Além do crime contra Orelha, os investigadores apuram um segundo episódio. Suspeita-se que os mesmos jovens possam ter atirado outro cachorro ao mar em outra ocasião. Esse animal, felizmente, conseguiu escapar e foi posteriormente adotado pelo próprio delegado-geral da polícia civil, que o batizou de Caramelo.
Decisão judicial e outros desdobramentos
Preocupada com a exposição excessiva dos adolescentes, a Justiça catarinense concedeu uma liminar importante. Ela determina que redes sociais como Instagram, Facebook e TikTok removam qualquer conteúdo que identifique os suspeitos. As plataformas têm 24 horas para cumprir a ordem, que busca proteger a identidade dos menores, conforme previsto no Estatuto da Criança e do Adolescente.

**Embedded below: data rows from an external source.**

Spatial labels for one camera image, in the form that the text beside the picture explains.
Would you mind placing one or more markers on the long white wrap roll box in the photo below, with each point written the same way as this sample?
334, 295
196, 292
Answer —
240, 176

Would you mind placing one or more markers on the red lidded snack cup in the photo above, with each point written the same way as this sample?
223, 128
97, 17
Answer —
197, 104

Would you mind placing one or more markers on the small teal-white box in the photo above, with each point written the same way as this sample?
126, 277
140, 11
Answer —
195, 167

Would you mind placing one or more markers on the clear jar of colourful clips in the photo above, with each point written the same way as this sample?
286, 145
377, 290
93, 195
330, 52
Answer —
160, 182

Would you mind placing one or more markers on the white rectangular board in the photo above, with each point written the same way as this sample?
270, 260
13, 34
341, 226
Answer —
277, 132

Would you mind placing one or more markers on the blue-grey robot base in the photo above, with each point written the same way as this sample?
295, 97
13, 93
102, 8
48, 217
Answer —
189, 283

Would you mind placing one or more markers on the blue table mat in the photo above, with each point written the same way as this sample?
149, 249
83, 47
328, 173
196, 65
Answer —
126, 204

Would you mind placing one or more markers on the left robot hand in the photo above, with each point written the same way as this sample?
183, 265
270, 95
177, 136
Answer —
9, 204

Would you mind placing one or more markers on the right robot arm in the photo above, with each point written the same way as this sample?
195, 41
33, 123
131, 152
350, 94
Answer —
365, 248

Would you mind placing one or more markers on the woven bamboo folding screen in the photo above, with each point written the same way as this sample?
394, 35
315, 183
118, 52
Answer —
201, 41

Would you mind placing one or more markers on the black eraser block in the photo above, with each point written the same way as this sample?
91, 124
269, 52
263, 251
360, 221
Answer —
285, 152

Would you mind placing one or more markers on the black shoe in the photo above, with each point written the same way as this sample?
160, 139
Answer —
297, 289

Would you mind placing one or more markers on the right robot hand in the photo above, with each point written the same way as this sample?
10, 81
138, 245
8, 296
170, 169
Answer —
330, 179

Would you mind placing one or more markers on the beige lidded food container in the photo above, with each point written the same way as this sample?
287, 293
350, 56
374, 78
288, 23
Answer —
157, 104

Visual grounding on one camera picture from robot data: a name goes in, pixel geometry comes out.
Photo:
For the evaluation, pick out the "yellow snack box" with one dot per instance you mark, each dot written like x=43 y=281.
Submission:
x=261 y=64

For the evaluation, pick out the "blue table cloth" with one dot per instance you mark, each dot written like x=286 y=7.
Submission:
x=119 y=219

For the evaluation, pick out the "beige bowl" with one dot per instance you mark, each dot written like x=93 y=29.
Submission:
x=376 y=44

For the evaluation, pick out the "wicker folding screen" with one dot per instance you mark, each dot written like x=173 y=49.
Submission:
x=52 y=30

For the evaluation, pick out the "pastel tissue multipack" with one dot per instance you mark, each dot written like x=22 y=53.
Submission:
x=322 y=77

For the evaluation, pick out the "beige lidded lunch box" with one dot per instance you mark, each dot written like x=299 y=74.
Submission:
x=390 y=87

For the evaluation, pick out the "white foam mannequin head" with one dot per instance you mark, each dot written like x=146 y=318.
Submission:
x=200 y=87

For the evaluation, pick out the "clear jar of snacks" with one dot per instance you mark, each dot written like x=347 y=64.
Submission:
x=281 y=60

A investigação também mira o comportamento de adultos ligados aos jovens. Dois pais e um tio dos adolescentes foram indiciados sob suspeita de coação de testemunhas. Isso mostra que as autoridades estão olhando para todo o entorno do caso, não apenas para o ato inicial. A pressão sobre as testemunhas pode obstruir o trabalho da polícia e dificultar a chegada à verdade.
O caso, denunciado à polícia em meados de janeiro, continua em aberto. A comoção pública permanece alta, mas agora o caminho é técnico e judicial. Enquanto a perícia nos celulares não é concluída e todos os depoimentos são colhidos, a história aguarda por seus próximos capítulos. A esperança é que a justiça seja feita, seja para o cão Orelha, seja para todos os envolvidos.